--- START ---

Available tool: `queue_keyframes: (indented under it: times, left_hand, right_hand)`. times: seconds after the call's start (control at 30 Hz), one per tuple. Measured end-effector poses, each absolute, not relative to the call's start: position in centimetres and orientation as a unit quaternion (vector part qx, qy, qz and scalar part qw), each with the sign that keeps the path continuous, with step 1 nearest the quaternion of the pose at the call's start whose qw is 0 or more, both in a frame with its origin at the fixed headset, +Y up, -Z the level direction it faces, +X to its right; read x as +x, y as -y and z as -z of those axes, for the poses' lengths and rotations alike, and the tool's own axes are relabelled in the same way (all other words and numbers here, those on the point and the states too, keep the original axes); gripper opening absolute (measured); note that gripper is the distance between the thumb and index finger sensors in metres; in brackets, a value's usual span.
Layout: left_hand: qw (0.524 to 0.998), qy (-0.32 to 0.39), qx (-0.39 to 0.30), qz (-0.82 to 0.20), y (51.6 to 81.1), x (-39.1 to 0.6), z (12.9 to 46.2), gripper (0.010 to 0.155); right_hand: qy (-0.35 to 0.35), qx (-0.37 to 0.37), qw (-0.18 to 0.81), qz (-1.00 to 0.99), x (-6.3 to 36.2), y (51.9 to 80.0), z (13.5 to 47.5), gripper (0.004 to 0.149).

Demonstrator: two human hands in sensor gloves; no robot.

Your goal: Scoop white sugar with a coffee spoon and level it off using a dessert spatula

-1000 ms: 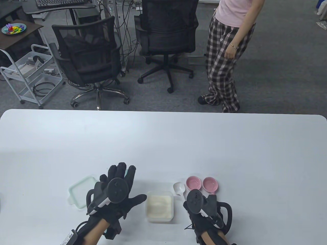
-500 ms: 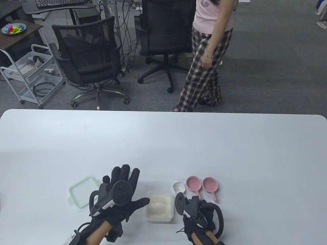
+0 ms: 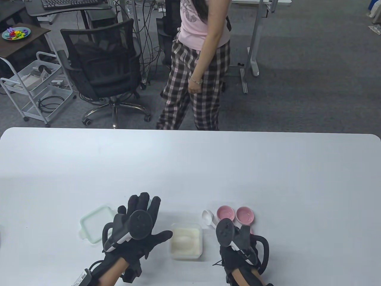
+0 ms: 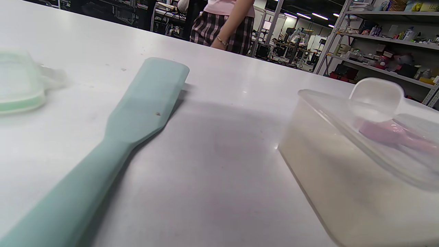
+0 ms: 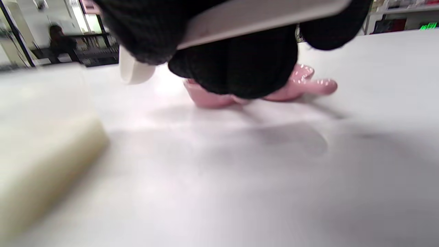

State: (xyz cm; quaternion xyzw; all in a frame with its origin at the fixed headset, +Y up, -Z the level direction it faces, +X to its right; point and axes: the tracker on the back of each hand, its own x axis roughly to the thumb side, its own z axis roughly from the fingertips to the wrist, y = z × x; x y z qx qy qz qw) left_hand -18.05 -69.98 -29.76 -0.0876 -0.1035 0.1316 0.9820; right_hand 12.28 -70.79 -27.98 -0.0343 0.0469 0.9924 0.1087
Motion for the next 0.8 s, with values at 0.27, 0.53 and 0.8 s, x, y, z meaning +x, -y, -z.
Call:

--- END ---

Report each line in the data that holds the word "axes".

__Your solution__.
Available tool: `queue_keyframes: (indented under it: times, left_hand, right_hand)`. times: seconds after the call's start (control at 30 Hz), one per tuple. Measured end-effector poses, each absolute, not relative to the call's start: position in centimetres and orientation as a unit quaternion (vector part qx, qy, qz and scalar part qw), each with the sign that keeps the path continuous, with step 1 nearest the quaternion of the pose at the call's start whose qw is 0 or more, both in a frame with its origin at the fixed headset, +Y up, -Z the level direction it faces, +X to its right; read x as +x, y as -y and z as -z of those axes, for the poses' lengths and rotations alike, and the tool's own axes are relabelled in the same way (all other words and numbers here, those on the point and the states too, keep the original axes); gripper opening absolute (measured); note that gripper is the distance between the thumb and index finger sensors in metres; in brackets, a value's usual span.
State: (xyz cm; quaternion xyzw; all in a frame with its origin at the fixed headset, +Y up, -Z the level direction it faces, +X to its right; point and axes: the tracker on the back of each hand, its own x axis roughly to the thumb side, its own z axis roughly from the fingertips to the wrist, y = z × x; x y z qx qy qz qw) left_hand -18.05 -69.98 -29.76 -0.0876 -0.1035 0.1316 0.9820; right_hand 12.28 -70.79 -27.98 -0.0343 0.0469 0.9924 0.1087

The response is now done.